Wang Deling, Li Jia-Rui, Zhang Yu-Hang, Chen Lei, Huang Tao, Cai Yu-Dong
Institute of Health Sciences, Shanghai Institutes for Biological Sciences, Chinese Academy of Sciences, Shanghai 200031, China.
Department of Medical Imaging, Sun Yat-sen University Cancer Center, State Key Laboratory of Oncology in South China; Collaborative Innovation Center for Cancer Medicine, Guangzhou 510060, China.
Genes (Basel). 2018 Mar 12;9(3):155. doi: 10.3390/genes9030155.

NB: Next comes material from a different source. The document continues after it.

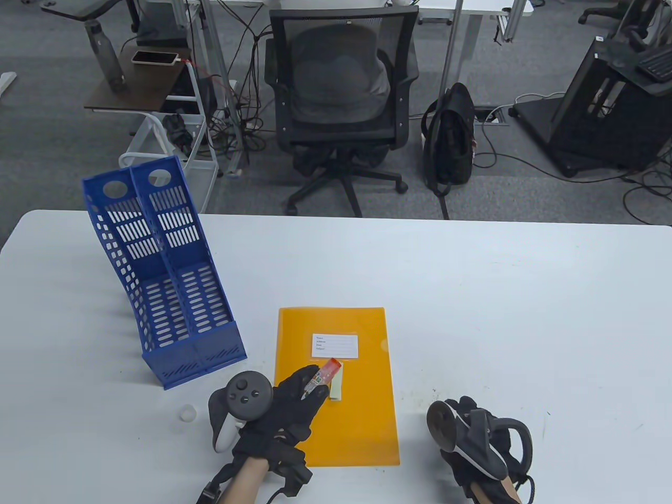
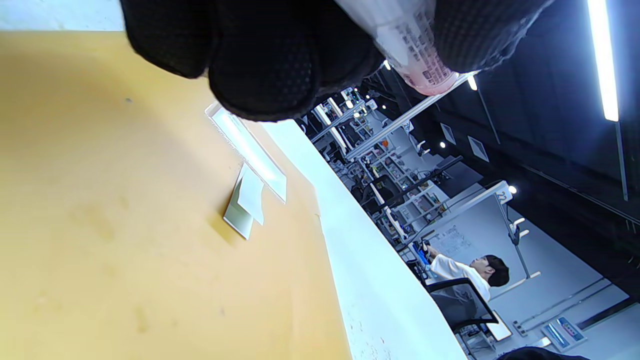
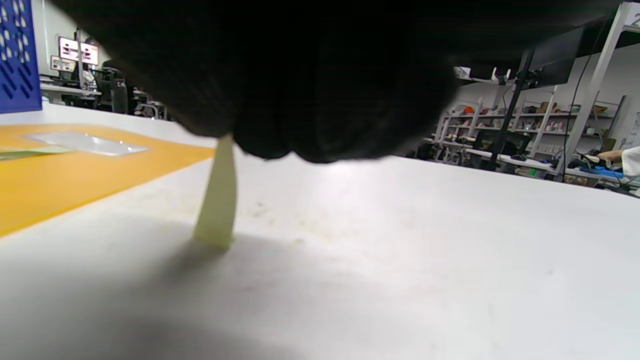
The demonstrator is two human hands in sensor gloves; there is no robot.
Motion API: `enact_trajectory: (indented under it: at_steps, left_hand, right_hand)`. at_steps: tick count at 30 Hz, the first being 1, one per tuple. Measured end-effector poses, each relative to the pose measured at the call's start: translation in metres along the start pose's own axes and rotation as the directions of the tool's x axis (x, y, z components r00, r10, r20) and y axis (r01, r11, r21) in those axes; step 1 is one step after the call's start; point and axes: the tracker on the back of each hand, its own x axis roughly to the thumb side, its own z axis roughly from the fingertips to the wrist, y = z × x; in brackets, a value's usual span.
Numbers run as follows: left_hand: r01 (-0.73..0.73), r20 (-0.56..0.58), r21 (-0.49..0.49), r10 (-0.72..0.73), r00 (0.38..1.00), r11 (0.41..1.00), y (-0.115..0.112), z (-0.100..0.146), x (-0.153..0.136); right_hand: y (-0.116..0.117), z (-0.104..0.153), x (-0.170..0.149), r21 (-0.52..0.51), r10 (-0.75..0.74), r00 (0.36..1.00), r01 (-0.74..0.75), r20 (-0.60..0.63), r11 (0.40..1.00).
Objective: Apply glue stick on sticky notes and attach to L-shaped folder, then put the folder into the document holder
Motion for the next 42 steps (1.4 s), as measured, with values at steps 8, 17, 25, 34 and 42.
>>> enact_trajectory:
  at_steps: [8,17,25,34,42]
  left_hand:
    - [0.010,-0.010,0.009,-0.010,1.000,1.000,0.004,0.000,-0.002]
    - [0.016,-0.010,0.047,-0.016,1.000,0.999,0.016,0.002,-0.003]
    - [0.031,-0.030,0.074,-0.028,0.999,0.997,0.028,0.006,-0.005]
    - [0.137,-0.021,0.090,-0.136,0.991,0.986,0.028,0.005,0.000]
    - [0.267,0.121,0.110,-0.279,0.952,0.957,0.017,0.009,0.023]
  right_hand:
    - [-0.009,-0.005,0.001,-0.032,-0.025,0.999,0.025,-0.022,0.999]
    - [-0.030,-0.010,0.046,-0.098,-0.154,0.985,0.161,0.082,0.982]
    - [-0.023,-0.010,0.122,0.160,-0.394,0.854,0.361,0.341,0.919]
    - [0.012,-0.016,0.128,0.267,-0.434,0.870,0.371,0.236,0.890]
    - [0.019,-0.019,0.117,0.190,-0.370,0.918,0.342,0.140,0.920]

Breast cancer is one of the most common malignancies in women. Patient-derived tumor xenograft (PDX) model is a cutting-edge approach for drug research on breast cancer. However, PDX still exhibits differences from original human tumors, thereby challenging the molecular understanding of tumorigenesis. In particular, gene expression changes after tissues are transplanted from human to mouse model. In this study, we propose a novel computational method by incorporating several machine learning algorithms, including Monte Carlo feature selection (MCFS), random forest (RF), and rough set-based rule learning, to identify genes with significant expression differences between PDX and original human tumors. First, 831 breast tumors, including 657 PDX and 174 human tumors, were collected. Based on MCFS and RF, 32 genes were then identified to be informative for the prediction of PDX and human tumors and can be used to construct a prediction model. The prediction model exhibits a Matthews coefficient correlation value of 0.777. Seven interpretable interactions within the informative gene were detected based on the rough set-based rule learning. Furthermore, the seven interpretable interactions can be well supported by previous experimental studies. Our study not only presents a method for identifying informative genes with differential expression but also provides insights into the mechanism through which gene expression changes after being transplanted from human tumor into mouse model. This work would be helpful for research and drug development for breast cancer.
乳腺癌是女性中最常见的恶性肿瘤之一。患者来源的肿瘤异种移植(PDX)模型是乳腺癌药物研究的前沿方法。然而,PDX与原始人类肿瘤仍存在差异,这对肿瘤发生的分子理解提出了挑战。特别是,组织从人类移植到小鼠模型后基因表达会发生变化。在本研究中,我们提出了一种新的计算方法,通过结合多种机器学习算法,包括蒙特卡罗特征选择(MCFS)、随机森林(RF)和基于粗糙集的规则学习,来识别PDX与原始人类肿瘤之间具有显著表达差异的基因。首先,收集了831个乳腺肿瘤,包括657个PDX和174个人类肿瘤。基于MCFS和RF,随后鉴定出32个基因对预测PDX和人类肿瘤具有信息价值,可用于构建预测模型。该预测模型的马修斯系数相关值为0.777。基于粗糙集的规则学习检测到信息基因内的七个可解释相互作用。此外,这七个可解释相互作用得到了先前实验研究的有力支持。我们的研究不仅提出了一种识别差异表达信息基因的方法,还为从人类肿瘤移植到小鼠模型后基因表达变化的机制提供了见解。这项工作将有助于乳腺癌的研究和药物开发。